Der Mallorquiner rief daraufhin erneut bei der Gemeinde in Felanitx an und erklärte den Vorschlag zur möglichen Änderung der Müllabfuhrzeiten. „Es hieß, dass dies nicht möglich sei, da das Transportunternehmen auf die bisherigen nächtlichen Zeiten bestehe, was wiederum eine ganz klare Lüge ist”, so Pueyo. Die Wahrheit sei, dass eine zeitlich vorgezogene Müllabfuhr die Gemeinde etwas teurer zu stehen kommen würde, wie der Mallorquiner von dem Unternehmen in Barcelona erfuhr.

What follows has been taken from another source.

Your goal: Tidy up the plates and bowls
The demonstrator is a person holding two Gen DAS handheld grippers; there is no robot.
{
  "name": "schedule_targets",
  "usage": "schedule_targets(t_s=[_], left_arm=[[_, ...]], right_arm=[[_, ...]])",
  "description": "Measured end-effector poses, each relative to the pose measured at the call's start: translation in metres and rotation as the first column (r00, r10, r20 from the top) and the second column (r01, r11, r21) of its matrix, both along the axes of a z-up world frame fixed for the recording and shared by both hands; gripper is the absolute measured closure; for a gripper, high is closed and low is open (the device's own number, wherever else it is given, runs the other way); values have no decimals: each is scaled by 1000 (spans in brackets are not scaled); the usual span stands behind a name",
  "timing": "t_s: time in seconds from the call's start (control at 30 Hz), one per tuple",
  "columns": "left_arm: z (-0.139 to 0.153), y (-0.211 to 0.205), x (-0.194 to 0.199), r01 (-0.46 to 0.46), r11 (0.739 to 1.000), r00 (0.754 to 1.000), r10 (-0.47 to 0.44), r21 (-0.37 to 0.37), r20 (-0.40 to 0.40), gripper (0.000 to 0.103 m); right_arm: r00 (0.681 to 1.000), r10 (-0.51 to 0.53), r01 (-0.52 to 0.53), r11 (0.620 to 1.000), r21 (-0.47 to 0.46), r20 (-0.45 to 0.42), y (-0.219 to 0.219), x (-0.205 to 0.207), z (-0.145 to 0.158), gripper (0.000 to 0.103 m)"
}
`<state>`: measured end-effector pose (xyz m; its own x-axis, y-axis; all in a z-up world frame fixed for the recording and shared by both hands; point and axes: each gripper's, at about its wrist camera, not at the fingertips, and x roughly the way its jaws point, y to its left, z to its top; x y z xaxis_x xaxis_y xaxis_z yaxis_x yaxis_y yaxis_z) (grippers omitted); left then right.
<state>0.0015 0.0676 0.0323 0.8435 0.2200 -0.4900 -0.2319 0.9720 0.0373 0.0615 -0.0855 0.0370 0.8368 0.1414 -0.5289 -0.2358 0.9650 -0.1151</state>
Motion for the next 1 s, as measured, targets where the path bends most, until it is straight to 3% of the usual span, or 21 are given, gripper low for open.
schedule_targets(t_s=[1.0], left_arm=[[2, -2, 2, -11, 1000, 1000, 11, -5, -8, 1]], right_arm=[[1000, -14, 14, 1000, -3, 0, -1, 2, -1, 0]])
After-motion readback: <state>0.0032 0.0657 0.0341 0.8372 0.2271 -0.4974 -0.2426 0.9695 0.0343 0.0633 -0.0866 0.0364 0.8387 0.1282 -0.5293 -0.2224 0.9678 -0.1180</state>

Für Christina und Axel Kentsch ist die Lage hoffnungslos. „Mein Mann und ich sind mit den Nerven fertig. Warum versteht die Gemeinde unser Problem nicht, warum werden wir so behandelt?”, fragt sie. Weder die Bürgermeisterin noch ein anderer Gemeindevertreter waren auf MM-Anfrage zu sprechen. Motto:kein Kommentar!